• WHAT THE TASK REQUIRES:
Every line of the material below that holds the string "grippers" should be copied.

----- INFORMATION PROVIDED -----

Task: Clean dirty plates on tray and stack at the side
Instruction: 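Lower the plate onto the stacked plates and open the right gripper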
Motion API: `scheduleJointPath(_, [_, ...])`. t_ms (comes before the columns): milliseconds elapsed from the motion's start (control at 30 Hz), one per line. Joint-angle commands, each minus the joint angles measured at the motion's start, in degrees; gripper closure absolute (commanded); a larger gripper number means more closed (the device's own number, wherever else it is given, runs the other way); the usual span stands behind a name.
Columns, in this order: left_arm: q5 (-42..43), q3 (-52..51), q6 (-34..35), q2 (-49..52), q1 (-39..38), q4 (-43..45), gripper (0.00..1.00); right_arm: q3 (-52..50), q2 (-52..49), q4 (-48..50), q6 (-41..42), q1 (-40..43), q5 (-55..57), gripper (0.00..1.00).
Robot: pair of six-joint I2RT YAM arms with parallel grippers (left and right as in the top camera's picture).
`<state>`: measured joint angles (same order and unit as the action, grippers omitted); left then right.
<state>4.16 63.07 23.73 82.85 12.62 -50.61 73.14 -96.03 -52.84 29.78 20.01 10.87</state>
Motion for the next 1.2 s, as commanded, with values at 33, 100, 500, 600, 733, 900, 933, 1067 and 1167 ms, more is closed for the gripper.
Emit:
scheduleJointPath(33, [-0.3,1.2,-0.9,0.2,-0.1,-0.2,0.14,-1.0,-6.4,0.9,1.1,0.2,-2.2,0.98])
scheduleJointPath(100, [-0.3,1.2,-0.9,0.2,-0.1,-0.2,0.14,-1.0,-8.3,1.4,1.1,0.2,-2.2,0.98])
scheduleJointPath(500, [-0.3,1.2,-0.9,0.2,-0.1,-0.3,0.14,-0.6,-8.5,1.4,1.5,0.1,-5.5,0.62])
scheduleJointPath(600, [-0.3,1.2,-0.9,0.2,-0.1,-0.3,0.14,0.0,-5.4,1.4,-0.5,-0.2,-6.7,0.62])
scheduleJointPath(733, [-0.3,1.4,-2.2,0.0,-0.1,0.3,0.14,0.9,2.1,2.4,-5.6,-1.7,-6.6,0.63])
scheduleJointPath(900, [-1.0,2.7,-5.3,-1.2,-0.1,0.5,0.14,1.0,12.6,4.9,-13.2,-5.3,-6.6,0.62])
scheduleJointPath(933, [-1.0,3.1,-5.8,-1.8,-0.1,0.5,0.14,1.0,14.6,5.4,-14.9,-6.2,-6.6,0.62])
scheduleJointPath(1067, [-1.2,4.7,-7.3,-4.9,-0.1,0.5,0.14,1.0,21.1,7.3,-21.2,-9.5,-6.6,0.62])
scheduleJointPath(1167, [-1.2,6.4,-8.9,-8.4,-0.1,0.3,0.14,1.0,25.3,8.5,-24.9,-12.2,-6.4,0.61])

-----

• SOLUTION TO THIS PROBLEM:
Robot: pair of six-joint I2RT YAM arms with parallel grippers (left and right as in the top camera's picture).
`<state>`: measured joint angles (same order and unit as the action, grippers omitted); left then right.

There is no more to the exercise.